Every line in the data below from the one containing "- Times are" down to the one containing "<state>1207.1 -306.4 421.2", both included, must be retyped exactly; no other line is to appear.

-*-

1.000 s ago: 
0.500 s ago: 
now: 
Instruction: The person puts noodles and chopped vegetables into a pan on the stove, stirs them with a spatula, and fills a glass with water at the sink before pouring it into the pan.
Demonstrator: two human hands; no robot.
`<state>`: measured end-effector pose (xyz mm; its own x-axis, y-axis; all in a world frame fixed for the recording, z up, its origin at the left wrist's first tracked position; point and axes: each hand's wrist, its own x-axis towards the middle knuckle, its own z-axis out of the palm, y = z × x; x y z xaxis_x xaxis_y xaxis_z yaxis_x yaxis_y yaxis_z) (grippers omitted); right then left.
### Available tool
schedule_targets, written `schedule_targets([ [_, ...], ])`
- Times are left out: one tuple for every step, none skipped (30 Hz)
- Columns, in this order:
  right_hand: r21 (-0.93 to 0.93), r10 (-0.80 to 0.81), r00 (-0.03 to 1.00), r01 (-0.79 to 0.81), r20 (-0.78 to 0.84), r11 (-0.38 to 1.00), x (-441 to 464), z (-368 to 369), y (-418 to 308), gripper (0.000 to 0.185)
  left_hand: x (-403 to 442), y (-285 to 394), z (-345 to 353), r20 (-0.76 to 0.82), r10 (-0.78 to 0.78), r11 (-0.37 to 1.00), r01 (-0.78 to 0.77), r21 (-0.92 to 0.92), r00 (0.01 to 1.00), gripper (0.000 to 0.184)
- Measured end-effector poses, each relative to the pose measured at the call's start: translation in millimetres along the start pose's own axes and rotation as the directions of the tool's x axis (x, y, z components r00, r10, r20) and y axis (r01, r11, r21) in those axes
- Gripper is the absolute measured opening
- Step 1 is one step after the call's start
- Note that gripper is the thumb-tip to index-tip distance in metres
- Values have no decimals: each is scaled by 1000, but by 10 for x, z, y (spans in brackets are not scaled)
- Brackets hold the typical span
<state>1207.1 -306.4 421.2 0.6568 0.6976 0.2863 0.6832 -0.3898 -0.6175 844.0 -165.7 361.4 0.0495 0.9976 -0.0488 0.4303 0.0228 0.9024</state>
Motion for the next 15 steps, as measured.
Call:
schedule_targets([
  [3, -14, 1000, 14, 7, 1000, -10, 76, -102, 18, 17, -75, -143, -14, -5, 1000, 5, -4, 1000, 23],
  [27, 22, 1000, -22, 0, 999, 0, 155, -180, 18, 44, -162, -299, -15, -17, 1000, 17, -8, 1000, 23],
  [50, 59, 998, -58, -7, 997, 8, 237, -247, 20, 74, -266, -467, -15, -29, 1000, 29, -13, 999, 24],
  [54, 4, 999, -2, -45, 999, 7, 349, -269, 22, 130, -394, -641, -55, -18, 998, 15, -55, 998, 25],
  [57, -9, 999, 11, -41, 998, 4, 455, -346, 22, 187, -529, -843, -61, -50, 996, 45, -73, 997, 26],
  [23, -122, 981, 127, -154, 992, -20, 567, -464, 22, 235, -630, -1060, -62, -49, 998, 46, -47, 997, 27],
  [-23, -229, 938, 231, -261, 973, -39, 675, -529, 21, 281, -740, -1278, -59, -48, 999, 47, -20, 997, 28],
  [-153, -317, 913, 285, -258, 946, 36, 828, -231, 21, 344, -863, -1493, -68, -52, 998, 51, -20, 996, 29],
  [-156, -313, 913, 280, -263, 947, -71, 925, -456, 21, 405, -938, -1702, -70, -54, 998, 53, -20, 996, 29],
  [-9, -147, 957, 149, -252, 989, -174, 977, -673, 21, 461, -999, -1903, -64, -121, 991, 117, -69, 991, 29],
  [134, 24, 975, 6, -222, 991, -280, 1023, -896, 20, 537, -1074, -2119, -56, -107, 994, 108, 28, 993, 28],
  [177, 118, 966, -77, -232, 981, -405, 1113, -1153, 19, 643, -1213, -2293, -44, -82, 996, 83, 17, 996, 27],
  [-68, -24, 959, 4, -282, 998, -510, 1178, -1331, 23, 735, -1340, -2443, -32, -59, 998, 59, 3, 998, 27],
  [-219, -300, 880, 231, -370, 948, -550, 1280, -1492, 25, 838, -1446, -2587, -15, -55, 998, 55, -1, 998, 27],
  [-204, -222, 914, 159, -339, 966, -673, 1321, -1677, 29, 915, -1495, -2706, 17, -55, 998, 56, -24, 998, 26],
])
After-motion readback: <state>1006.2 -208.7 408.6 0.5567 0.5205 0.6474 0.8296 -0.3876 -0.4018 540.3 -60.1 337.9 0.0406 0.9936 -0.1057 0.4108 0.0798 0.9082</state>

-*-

» RESPONSE TO THIS TASK:
- Times are left out: one tuple for every step, none skipped (30 Hz)
- Columns, in this order:
  right_hand: r21 (-0.93 to 0.93), r10 (-0.80 to 0.81), r00 (-0.03 to 1.00), r01 (-0.79 to 0.81), r20 (-0.78 to 0.84), r11 (-0.38 to 1.00), x (-441 to 464), z (-368 to 369), y (-418 to 308), gripper (0.000 to 0.185)
  left_hand: x (-403 to 442), y (-285 to 394), z (-345 to 353), r20 (-0.76 to 0.82), r10 (-0.78 to 0.78), r11 (-0.37 to 1.00), r01 (-0.78 to 0.77), r21 (-0.92 to 0.92), r00 (0.01 to 1.00), gripper (0.000 to 0.184)
- Measured end-effector poses, each relative to the pose measured at the call's start: translation in millimetres along the start pose's own axes and rotation as the directions of the tool's x axis (x, y, z components r00, r10, r20) and y axis (r01, r11, r21) in those axes
- Gripper is the absolute measured opening
- Step 1 is one step after the call's start
- Note that gripper is the thumb-tip to index-tip distance in metres
- Values have no decimals: each is scaled by 1000, but by 10 for x, z, y (spans in brackets are not scaled)
- Brackets hold the typical span
<state>1207.1 -306.4 421.2 0.6568 0.6976 0.2863 0.6832 -0.3898 -0.6175 844.0 -165.7 361.4 0.0495 0.9976 -0.0488 0.4303 0.0228 0.9024</state>

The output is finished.